(Stored data entries)
- - -

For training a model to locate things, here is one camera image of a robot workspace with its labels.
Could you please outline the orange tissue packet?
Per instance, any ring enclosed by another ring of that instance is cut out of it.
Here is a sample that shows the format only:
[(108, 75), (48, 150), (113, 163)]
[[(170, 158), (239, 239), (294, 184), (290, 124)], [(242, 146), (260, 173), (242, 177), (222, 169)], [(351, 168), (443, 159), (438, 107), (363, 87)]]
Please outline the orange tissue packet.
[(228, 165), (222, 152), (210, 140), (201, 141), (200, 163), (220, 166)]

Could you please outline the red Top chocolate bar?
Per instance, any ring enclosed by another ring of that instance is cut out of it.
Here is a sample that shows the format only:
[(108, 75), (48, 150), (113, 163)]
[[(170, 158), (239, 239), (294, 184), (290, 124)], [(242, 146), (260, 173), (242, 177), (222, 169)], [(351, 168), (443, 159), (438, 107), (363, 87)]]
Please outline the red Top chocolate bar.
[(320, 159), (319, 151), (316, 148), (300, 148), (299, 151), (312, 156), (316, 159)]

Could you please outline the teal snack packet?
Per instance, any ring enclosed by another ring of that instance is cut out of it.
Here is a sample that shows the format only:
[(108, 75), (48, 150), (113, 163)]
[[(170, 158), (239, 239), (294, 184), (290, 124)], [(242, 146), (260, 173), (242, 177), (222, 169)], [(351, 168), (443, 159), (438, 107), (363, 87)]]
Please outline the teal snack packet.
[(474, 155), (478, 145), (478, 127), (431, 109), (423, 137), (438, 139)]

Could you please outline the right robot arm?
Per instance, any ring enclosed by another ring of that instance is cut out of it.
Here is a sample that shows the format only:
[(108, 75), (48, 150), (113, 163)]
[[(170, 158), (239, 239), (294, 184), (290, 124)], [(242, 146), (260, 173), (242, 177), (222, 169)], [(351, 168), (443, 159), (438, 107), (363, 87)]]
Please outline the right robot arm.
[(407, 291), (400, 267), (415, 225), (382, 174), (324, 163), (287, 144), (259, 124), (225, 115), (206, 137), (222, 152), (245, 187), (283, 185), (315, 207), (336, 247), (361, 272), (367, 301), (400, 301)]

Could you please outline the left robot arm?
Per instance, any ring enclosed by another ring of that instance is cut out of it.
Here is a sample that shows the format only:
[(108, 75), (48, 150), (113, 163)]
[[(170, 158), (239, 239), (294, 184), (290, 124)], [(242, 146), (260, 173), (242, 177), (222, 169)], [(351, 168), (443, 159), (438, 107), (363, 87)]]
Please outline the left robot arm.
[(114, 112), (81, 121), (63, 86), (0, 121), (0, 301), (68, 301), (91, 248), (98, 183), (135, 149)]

- - -

== EXERCISE DIRECTIONS ==
Reproduce the data shown above exactly.

== ANSWER FOR THE TASK ==
For training a model to locate things, here is one camera image of a robot workspace with its labels.
Could you please outline the orange tissue packet?
Per instance, any ring enclosed by another ring of that instance is cut out of it.
Here is a sample that shows the format only:
[(108, 75), (48, 150), (113, 163)]
[[(170, 158), (239, 239), (294, 184), (290, 124)], [(242, 146), (260, 173), (242, 177), (222, 169)], [(351, 168), (443, 159), (438, 107), (363, 87)]]
Please outline the orange tissue packet.
[(228, 165), (222, 152), (210, 140), (201, 141), (200, 163), (220, 166)]

Could you please outline the red Top chocolate bar?
Per instance, any ring enclosed by another ring of that instance is cut out of it.
Here is a sample that shows the format only:
[(108, 75), (48, 150), (113, 163)]
[[(170, 158), (239, 239), (294, 184), (290, 124)], [(242, 146), (260, 173), (242, 177), (222, 169)], [(351, 168), (443, 159), (438, 107), (363, 87)]]
Please outline the red Top chocolate bar.
[(320, 159), (319, 151), (316, 148), (300, 148), (299, 151), (312, 156), (316, 159)]

Could you please outline the teal snack packet?
Per instance, any ring enclosed by another ring of that instance is cut out of it.
Here is a sample that shows the format only:
[(108, 75), (48, 150), (113, 163)]
[[(170, 158), (239, 239), (294, 184), (290, 124)], [(242, 146), (260, 173), (242, 177), (222, 169)], [(351, 168), (443, 159), (438, 107), (363, 87)]]
Please outline the teal snack packet.
[(474, 155), (478, 145), (478, 127), (431, 109), (423, 137), (438, 139)]

Could you please outline the right robot arm?
Per instance, any ring enclosed by another ring of that instance is cut out of it.
Here is a sample that shows the format only:
[(108, 75), (48, 150), (113, 163)]
[[(170, 158), (239, 239), (294, 184), (290, 124)], [(242, 146), (260, 173), (242, 177), (222, 169)], [(351, 168), (443, 159), (438, 107), (363, 87)]]
Please outline the right robot arm.
[(407, 291), (400, 267), (415, 225), (382, 174), (324, 163), (287, 144), (259, 124), (225, 115), (206, 137), (222, 152), (245, 187), (283, 185), (315, 207), (336, 247), (361, 272), (367, 301), (400, 301)]

Could you please outline the left robot arm?
Per instance, any ring enclosed by another ring of that instance is cut out of it.
Here is a sample that shows the format only:
[(108, 75), (48, 150), (113, 163)]
[[(170, 158), (239, 239), (294, 184), (290, 124)], [(242, 146), (260, 173), (242, 177), (222, 169)], [(351, 168), (443, 159), (438, 107), (363, 87)]]
Please outline the left robot arm.
[(114, 112), (81, 121), (63, 86), (0, 121), (0, 301), (68, 301), (91, 248), (98, 183), (135, 149)]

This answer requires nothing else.